Samuelson identifies the face-it option with religion, art, and the humanities. “At our most inspired, we transform unjust suffering into profound art, culture, and knowledge, and elevate death and injustice into glittering places in visions of beauty, adventure, and salvation.” His response to the two options—the technological fix it and the philosophical or religious face it—is the embrace of that which is constitutive of our very humanity, our suffering. This is the paradox at the heart of religion and life itself. What we cannot cure or solve, we absorb into a deeper truth about ourselves. This is not to sentimentalize suffering but to recognize it for what it is. Samuelson’s students in Oakdale Prison seem to understand, for they have come to view incarceration as their particular mode of facing up to reality.

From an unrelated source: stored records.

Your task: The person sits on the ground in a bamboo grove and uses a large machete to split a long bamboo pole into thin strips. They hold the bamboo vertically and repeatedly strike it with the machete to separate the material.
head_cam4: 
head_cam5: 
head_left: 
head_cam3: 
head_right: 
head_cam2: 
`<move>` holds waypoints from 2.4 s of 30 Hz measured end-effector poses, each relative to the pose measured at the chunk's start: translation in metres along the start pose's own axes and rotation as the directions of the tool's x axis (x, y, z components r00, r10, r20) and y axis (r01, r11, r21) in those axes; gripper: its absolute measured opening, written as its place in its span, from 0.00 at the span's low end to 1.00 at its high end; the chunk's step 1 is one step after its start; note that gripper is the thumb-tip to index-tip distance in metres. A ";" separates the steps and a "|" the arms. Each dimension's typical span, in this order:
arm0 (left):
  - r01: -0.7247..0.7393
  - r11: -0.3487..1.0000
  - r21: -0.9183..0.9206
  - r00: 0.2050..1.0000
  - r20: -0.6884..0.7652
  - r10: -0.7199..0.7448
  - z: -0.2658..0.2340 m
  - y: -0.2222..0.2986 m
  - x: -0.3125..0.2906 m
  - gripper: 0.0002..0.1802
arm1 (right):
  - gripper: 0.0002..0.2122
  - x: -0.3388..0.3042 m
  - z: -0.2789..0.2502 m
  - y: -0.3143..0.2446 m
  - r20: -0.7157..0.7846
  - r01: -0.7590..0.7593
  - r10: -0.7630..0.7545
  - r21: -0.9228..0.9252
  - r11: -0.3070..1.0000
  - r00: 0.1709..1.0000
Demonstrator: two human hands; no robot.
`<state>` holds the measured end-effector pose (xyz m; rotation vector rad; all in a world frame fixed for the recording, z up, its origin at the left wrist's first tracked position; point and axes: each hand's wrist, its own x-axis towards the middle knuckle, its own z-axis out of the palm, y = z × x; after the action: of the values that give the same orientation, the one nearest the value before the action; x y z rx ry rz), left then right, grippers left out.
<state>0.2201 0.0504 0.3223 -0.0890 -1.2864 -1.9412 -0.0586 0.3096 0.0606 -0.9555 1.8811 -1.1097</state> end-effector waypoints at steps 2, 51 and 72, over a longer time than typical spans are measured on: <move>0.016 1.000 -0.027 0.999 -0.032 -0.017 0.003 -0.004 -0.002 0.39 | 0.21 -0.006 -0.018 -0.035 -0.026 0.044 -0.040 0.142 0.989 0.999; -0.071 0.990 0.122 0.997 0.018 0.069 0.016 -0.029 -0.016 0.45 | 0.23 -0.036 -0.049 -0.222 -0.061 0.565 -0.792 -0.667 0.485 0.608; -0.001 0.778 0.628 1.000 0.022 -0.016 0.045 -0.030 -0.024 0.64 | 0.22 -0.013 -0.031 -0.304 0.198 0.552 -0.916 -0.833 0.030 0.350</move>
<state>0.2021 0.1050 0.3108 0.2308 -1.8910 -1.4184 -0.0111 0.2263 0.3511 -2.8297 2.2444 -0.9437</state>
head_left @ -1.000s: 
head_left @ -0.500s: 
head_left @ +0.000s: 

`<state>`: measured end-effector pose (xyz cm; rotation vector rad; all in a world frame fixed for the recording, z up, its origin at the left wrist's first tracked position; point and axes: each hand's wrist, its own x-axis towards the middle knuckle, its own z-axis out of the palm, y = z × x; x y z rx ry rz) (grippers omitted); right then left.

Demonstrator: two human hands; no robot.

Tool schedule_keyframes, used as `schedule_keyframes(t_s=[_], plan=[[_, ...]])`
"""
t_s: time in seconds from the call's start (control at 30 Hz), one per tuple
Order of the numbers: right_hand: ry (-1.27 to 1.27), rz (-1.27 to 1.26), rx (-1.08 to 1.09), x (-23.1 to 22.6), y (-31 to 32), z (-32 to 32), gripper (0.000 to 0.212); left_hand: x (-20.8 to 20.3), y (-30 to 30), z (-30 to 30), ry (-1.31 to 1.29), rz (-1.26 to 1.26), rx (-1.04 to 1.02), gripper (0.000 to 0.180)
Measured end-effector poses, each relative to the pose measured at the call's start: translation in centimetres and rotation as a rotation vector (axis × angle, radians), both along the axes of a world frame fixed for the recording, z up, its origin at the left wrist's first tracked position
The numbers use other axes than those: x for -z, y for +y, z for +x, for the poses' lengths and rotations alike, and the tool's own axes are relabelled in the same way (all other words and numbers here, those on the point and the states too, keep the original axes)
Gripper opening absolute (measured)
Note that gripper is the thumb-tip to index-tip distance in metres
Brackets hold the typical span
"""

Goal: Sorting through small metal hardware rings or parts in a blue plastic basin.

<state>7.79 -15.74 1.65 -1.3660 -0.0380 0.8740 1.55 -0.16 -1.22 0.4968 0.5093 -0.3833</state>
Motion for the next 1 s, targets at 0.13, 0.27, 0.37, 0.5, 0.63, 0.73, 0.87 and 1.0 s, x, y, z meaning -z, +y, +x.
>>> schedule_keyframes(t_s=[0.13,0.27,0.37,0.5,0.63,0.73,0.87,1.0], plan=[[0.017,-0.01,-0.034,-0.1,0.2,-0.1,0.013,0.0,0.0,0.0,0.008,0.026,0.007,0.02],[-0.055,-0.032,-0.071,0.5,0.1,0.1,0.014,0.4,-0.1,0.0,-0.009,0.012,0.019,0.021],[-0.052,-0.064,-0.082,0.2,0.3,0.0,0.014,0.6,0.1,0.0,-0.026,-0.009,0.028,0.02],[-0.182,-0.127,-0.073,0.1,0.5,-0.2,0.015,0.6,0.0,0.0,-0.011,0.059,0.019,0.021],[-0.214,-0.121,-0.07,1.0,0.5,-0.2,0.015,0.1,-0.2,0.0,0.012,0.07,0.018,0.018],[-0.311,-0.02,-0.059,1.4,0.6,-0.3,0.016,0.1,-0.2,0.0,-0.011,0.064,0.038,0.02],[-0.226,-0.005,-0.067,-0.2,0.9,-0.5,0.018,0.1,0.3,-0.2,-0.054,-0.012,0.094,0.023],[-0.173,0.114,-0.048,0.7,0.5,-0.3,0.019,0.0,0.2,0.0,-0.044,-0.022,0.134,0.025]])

The forget-about-it option is the unarticulated response of the indifferent majority. We have no control over the suffering of others (and perhaps no interest in it), so we simply ignore it. What can we do, really, for those upon whom a bridge collapses in Taiwan, or for the child soldiers in South Sudan, or for those whose homes, hospitals, and schools were obliterated on Grand Bahama Island? We simply visit other islands in the Caribbean, follow our favorites on Twitter and Instagram, and tend our own garden of grievances—and in so doing, Samuelson writes, we “lose our humanity.”
Samuelson opens up fascinating conversations around four other ways of addressing pointless suffering. He finds in the book of Job the conclusion that human suffering sets God free to be God. Stoicism’s brave embrace of the way things are, he suggests, is connected to the belief that true freedom comes from within. Confucianism understands suffering as the agent of our true humanity and thus a challenge to live empathetically.
Samuelson concludes that pointless suffering is often expressed in great art, with the life and music of jazz master Sidney Bechet as his chief exhibit. “There is no refuge from the human condition. Thou shalt face thy suffering with style.” Samuelson asks: Does great art emerge from suffering or redeem it? The answer is yes.
The book’s title initially made me think of other numerical works by artists: William Empson’s Seven Types of Ambiguity, which is a classic of literary criticism; Wallace Stevens’s mystical “Thirteen Ways of Looking at a Blackbird”; and my favorite, Paul Simon’s 50 Ways to Leave Your Lover. It’s not a coincidence that these authors are all poets. They are not interested in a comprehensive solution. Each in his own way is riffing on some corner of the same mystery. In this light, Samuelson’s Seven Ways is in good company.
A version of this article appears in the print edition under the title “Pointless suffering.”